January 18, 2019 / 4:41 AM / 4 months ago

Former Singapore presidential candidate plans new opposition party

FILE PHOTO: Presidential candidate Tan Cheng Bock (R) gestures as he speaks to a supporter while waiting for the results of a vote recount at a general assembly area in Singapore August 28, 2011. REUTERS/Edgar Su

SINGAPORE (Reuters) - A former member of Singapore’s ruling party and presidential candidate said on Friday he had applied to set up a new party, making a return to politics ahead of an election expected as soon as this year.

Tan Cheng Bock’s re-entry into politics could boost Singapore’s weak opposition, while the ruling People’s Action Party (PAP) prepares for the retirement of Prime Minister Lee Hsien Loong within the next three years.

The PAP has governed the global financial hub since independence over half a century ago, having never seen its vote share drop below 60 percent, and currently holds all but six of 89 elected seats in parliament.

Tan held office for the PAP for over two decades until 2006, and shot to prominence by nearly defeating a candidate backed by Lee in the 2011 presidential race.
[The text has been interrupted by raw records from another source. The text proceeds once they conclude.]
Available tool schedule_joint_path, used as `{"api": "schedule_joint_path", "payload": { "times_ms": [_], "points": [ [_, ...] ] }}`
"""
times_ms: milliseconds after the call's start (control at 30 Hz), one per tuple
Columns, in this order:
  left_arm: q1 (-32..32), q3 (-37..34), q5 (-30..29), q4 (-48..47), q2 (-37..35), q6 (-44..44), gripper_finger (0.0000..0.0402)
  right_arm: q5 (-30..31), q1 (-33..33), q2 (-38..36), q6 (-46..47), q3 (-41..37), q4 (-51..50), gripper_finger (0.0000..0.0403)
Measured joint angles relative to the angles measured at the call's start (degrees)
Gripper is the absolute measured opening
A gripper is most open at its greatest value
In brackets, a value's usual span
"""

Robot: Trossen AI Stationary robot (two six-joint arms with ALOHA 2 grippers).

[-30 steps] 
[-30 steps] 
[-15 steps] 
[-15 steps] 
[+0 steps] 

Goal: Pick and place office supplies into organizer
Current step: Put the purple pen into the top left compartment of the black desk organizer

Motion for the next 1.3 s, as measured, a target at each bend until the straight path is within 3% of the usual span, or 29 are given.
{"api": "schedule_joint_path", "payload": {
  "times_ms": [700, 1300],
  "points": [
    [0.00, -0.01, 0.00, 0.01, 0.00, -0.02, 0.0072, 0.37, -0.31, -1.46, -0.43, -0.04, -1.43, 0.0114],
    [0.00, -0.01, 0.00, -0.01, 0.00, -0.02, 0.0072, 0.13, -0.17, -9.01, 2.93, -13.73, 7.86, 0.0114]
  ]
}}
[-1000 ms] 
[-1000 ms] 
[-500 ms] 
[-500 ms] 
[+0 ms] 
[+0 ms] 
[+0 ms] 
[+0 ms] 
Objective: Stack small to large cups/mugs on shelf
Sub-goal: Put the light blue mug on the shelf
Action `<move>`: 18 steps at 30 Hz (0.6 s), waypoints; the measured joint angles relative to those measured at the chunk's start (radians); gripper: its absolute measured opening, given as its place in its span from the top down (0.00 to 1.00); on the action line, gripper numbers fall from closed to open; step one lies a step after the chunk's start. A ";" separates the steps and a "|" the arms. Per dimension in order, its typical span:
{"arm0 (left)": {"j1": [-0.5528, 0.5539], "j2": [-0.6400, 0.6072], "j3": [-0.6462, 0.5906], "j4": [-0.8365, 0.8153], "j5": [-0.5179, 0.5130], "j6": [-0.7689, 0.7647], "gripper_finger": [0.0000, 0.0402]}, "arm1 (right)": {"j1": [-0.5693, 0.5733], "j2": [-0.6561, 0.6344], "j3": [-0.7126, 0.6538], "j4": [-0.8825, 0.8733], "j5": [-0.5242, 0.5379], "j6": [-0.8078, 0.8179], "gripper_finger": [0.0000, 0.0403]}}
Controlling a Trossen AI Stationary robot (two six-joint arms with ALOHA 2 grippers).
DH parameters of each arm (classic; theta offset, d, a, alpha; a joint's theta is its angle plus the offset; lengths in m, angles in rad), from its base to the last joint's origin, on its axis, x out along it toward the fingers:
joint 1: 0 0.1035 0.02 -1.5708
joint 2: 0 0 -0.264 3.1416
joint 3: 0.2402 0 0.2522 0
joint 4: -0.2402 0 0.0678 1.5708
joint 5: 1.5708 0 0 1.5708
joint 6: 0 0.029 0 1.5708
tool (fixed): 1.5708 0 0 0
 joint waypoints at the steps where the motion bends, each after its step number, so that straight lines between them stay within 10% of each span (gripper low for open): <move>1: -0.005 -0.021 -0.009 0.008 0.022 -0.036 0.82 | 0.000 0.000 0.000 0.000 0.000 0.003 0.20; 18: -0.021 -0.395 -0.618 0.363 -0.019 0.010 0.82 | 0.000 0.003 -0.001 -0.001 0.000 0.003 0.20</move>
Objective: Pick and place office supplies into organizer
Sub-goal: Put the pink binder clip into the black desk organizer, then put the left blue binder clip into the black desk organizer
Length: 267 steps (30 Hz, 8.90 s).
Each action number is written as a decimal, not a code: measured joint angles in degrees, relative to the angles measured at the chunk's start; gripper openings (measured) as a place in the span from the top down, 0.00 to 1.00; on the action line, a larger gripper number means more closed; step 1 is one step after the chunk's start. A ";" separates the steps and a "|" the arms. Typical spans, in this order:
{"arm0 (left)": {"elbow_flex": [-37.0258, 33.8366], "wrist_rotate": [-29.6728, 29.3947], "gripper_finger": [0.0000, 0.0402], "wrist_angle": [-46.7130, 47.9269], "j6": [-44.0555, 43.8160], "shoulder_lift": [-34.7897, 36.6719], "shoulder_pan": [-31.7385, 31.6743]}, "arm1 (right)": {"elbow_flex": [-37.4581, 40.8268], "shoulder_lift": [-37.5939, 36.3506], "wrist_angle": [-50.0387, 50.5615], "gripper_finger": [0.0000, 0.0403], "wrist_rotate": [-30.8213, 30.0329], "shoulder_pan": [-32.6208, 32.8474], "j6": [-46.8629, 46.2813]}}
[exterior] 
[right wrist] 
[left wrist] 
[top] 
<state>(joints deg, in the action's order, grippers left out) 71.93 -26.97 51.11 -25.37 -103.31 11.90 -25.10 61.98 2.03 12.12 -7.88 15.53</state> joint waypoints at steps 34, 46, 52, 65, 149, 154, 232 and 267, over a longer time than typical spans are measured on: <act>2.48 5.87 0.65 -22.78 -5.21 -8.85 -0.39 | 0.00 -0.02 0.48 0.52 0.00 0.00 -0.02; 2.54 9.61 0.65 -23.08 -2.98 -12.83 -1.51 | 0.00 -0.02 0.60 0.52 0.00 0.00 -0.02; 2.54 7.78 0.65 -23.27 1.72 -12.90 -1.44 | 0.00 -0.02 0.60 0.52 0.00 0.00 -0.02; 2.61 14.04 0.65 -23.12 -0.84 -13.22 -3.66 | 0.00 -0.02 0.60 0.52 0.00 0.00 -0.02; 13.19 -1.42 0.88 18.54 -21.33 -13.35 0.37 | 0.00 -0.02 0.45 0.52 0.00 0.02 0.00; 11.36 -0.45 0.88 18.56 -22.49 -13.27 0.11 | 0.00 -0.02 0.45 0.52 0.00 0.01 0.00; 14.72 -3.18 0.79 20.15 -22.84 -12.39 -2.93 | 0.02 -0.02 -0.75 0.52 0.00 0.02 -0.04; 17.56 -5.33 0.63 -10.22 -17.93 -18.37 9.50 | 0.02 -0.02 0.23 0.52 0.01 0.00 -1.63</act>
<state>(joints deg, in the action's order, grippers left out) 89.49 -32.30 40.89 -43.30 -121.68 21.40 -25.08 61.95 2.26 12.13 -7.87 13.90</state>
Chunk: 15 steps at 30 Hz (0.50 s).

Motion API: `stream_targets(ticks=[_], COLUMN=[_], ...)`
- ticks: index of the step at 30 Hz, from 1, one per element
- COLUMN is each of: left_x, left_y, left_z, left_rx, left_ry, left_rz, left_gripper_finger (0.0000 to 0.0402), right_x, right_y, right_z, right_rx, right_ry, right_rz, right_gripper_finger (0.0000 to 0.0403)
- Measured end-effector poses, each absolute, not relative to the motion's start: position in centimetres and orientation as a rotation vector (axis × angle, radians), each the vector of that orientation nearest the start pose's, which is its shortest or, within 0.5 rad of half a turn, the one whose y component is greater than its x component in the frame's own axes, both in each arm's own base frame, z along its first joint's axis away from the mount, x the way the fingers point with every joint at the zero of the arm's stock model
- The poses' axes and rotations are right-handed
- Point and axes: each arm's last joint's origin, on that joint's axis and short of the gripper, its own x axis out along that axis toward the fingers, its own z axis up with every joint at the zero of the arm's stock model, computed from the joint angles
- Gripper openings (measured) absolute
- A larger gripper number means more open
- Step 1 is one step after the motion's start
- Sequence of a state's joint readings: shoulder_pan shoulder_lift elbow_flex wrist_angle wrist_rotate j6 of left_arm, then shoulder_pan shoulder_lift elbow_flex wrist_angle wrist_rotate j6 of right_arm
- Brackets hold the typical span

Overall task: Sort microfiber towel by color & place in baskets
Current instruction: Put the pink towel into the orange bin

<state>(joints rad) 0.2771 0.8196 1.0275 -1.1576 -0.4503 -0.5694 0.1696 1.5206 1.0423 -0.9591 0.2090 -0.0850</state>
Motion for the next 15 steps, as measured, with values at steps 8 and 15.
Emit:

Last year Tan was invited by a group of parties to lead an opposition coalition in the next election, due to be held by early 2021 but which Lee has hinted could come as soon as this year.

Prime Minister Lee, the son of Singapore’s founding father, Lee Kuan Yew, is nearly 67 and has said he will step down by the time he is 70.

“I have decided to return to politics after a long absence,” Tan said in a Facebook post, adding he had filed an application to register a new party called the Progress Singapore Party.

“Though we are setting up a new party, we still look forward to working with others in the opposition who are passionate about putting country first – before either party or self.”

The leader of Singapore’s only opposition party with members in parliament, the Workers’ Party, told a members’ forum on Sunday there is a real risk it could lose all its seats.